**Material to process**.

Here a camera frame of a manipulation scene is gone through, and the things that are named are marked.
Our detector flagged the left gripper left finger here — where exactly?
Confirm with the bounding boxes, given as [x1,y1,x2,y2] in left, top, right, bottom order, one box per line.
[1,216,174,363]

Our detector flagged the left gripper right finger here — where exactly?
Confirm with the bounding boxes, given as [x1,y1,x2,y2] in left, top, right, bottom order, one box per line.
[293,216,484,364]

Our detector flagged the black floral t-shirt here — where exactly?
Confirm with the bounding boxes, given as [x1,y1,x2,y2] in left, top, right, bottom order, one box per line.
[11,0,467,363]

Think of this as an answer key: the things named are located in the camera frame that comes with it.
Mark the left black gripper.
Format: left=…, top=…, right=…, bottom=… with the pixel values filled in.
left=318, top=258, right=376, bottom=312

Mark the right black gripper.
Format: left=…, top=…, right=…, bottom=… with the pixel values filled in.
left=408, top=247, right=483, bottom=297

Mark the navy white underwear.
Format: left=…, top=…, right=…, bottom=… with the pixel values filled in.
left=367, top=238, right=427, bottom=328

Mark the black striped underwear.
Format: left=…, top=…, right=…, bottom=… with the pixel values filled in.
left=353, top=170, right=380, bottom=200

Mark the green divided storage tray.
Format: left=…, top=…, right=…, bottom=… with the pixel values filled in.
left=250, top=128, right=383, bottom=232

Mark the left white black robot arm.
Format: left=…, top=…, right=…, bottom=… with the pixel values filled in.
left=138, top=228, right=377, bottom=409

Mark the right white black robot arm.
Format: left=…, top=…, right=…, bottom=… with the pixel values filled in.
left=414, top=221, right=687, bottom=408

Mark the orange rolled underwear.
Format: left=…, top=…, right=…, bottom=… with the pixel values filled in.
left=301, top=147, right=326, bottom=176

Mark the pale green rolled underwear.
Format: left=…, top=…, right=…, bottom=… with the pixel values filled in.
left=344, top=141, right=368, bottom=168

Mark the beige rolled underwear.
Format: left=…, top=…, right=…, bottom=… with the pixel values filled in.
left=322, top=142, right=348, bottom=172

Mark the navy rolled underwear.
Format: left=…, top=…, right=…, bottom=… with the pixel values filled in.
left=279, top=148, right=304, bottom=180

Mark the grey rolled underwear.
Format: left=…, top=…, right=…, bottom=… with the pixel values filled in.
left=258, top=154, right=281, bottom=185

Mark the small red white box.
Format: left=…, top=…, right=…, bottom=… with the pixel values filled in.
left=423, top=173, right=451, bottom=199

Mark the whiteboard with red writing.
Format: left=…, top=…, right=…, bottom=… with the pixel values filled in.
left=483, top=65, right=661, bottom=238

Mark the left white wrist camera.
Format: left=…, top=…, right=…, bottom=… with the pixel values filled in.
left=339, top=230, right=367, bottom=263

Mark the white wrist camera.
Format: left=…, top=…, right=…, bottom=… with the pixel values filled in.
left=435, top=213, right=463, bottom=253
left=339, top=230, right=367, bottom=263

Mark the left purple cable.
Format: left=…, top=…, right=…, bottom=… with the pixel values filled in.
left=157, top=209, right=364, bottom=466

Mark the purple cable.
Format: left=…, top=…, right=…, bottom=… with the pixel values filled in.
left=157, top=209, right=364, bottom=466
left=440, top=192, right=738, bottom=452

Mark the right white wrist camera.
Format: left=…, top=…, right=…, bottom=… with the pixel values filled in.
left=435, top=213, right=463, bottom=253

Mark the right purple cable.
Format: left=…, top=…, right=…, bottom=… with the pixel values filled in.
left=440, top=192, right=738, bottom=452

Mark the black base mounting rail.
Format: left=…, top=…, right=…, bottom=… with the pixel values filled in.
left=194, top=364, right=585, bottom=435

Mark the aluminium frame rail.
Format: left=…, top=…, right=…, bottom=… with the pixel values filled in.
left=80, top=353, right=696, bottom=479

**Exercise brief**.
Using the data above, extract exactly the lines from the one that holds "Mark the white wrist camera." to the one that holds "Mark the black base mounting rail.", both ends included, and no others.

**Output of the task**.
Mark the white wrist camera.
Format: left=…, top=…, right=…, bottom=… with the pixel values filled in.
left=435, top=213, right=463, bottom=253
left=339, top=230, right=367, bottom=263

Mark the left purple cable.
Format: left=…, top=…, right=…, bottom=… with the pixel values filled in.
left=157, top=209, right=364, bottom=466

Mark the purple cable.
Format: left=…, top=…, right=…, bottom=… with the pixel values filled in.
left=157, top=209, right=364, bottom=466
left=440, top=192, right=738, bottom=452

Mark the right white wrist camera.
Format: left=…, top=…, right=…, bottom=… with the pixel values filled in.
left=435, top=213, right=463, bottom=253

Mark the right purple cable.
Format: left=…, top=…, right=…, bottom=… with the pixel values filled in.
left=440, top=192, right=738, bottom=452

Mark the black base mounting rail.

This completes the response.